Ainsi, Ibrahim Coulibaly-Kuibiert, magistrat hors hiérarchie, groupe A, échelon unique, est nommé président du Conseil d’État en remplacement de Patrick Yao Kouakou, dont le mandat est arrivé à expiration.
Cette nomination intervient dans un contexte institutionnel particulièrement sensible, marqué par la dissolution de la CEI et les débats autour de la réforme du système électoral ivoirien.
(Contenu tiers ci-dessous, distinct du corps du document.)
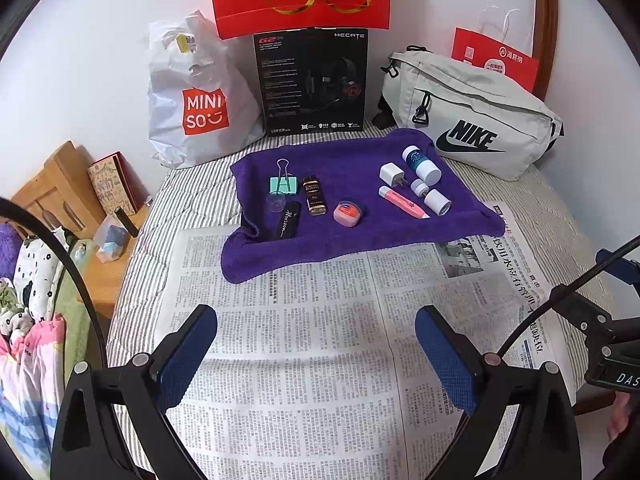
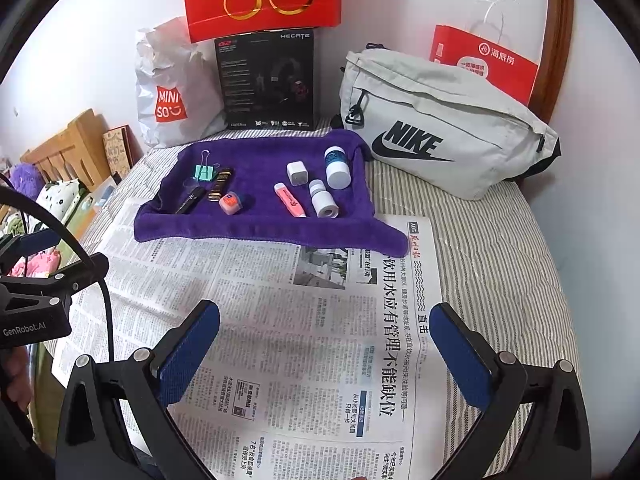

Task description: Organize rigid objects

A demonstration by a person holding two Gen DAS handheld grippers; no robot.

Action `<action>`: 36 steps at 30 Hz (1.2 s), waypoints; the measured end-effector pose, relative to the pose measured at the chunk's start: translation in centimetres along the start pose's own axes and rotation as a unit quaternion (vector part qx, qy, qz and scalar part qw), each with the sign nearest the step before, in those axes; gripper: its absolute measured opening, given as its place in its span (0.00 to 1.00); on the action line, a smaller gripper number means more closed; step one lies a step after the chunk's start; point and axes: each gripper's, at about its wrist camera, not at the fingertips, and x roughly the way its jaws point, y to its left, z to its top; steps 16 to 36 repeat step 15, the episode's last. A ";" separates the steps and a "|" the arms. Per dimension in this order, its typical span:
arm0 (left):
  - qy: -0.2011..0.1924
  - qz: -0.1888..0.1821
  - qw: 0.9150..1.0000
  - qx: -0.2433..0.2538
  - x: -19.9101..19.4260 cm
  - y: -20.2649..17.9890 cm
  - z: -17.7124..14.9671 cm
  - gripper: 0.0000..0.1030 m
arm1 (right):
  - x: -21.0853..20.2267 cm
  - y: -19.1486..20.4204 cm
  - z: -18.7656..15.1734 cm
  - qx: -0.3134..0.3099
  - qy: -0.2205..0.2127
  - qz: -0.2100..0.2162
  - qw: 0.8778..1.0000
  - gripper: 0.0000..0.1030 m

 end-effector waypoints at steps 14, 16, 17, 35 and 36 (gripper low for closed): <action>0.000 0.007 1.000 -0.005 0.1 0.3 -0.1 0.97 | 0.1 -0.1 -0.3 0.000 0.001 0.001 1.000 1.00; -0.001 0.007 1.000 -0.007 0.1 0.4 -0.1 0.97 | 0.2 -0.1 -0.4 0.002 0.002 0.002 1.000 1.00; -0.001 0.007 1.000 -0.007 0.1 0.4 -0.1 0.97 | 0.2 -0.1 -0.4 0.002 0.002 0.002 1.000 1.00; -0.001 0.007 1.000 -0.007 0.1 0.4 -0.1 0.97 | 0.2 -0.1 -0.4 0.002 0.002 0.002 1.000 1.00; -0.001 0.007 1.000 -0.007 0.1 0.4 -0.1 0.97 | 0.2 -0.1 -0.4 0.002 0.002 0.002 1.000 1.00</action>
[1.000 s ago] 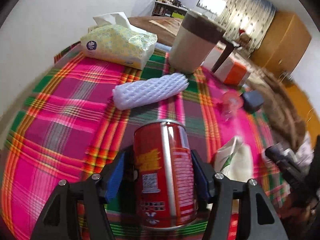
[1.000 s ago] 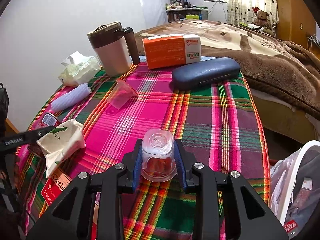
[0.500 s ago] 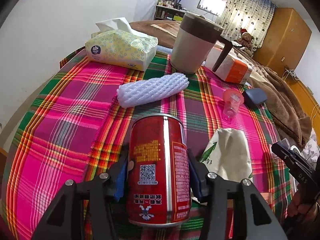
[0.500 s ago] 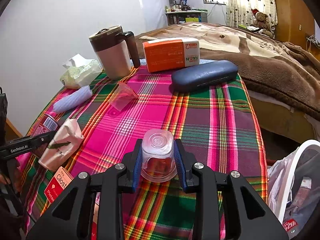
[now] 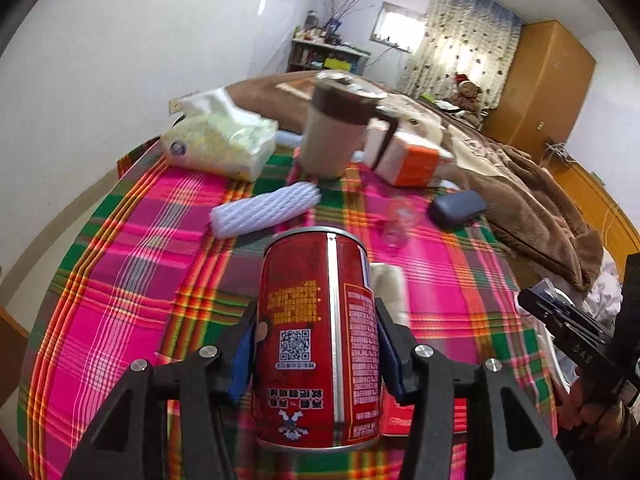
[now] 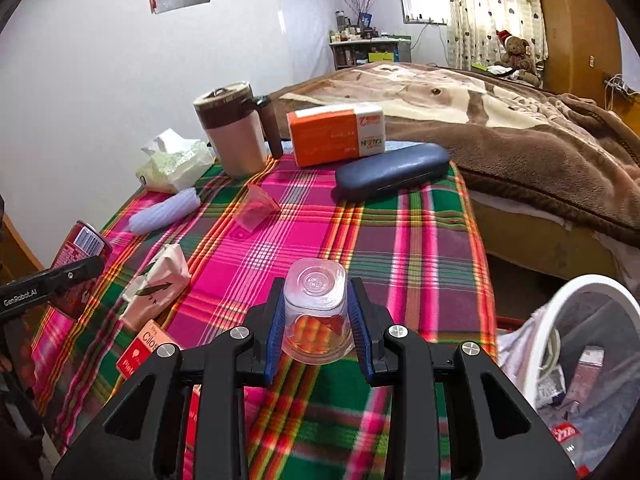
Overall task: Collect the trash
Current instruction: 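Lift the clear cup and red can and carry them over the bin, then open both grippers to drop the clear cup and red can into the bin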
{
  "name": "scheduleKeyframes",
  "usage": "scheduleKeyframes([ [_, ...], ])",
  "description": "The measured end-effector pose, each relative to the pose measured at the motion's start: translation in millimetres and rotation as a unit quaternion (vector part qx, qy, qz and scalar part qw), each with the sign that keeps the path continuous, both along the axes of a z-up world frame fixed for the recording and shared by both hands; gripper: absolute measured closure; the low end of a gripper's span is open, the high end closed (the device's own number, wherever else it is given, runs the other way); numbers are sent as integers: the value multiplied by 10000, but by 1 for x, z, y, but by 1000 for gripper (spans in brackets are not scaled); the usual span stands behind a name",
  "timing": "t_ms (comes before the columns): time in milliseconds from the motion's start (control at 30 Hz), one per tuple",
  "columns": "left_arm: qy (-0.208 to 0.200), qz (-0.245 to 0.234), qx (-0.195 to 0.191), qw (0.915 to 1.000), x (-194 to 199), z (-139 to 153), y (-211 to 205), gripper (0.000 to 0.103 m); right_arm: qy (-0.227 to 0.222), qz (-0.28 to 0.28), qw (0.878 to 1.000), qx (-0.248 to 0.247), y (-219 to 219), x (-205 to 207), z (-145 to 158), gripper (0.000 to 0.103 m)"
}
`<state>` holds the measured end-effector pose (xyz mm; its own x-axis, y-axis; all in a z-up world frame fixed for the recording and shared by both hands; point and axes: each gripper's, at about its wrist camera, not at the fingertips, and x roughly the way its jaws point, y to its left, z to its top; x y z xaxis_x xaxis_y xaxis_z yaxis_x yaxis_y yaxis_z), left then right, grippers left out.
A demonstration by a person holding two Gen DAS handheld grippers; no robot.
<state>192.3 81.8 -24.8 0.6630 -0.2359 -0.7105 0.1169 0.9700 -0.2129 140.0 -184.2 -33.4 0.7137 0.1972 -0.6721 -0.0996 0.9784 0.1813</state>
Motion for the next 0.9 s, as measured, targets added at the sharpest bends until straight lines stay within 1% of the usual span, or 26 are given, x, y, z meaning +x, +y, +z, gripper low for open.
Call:
scheduleKeyframes([
  [233,-237,-426,161,9987,-26,18,-48,51,-181,-185,9997,-35,-23,-24,15,72],
  [500,-399,-942,147,9946,-44,28,-105,51,-304,-650,9974,-98,-63,-51,25,72],
  [600,-546,-1130,305,9916,-53,32,-130,51,-311,-853,9958,-131,-80,-60,26,72],
  [733,-584,-1403,207,9882,-57,34,-163,51,-317,-1094,9934,-158,-100,-72,26,72],
  [900,-577,-1898,133,9800,-62,34,-212,51,-287,-1444,9889,-208,-132,-86,24,72],
])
Le repositionnement rapide d’Ibrahim Coulibaly-Kuibiert au sein de l’appareil d’État ne manquera pas de susciter des commentaires et des interprétations dans les milieux politiques et judiciaires.
Le Conseil d’État occupe une place stratégique dans le fonctionnement des institutions ivoiriennes. En tant que juridiction suprême de l’ordre administratif, il est chargé du contrôle de la légalité des actes de l’administration publique et joue un rôle majeur dans les contentieux administratifs et institutionnels.
À travers cette décision, l’exécutif renouvelle donc la direction d’une institution essentielle dans l’équilibrenel de l’État ivoirien. Pour certains observateurs, cette nomination traduit également la volonté du pouvoir de maintenir Ibrahim Coulibaly-Kuibiert au cœur des grandes institutions républicaines malgré la disparition annoncée de la CEI.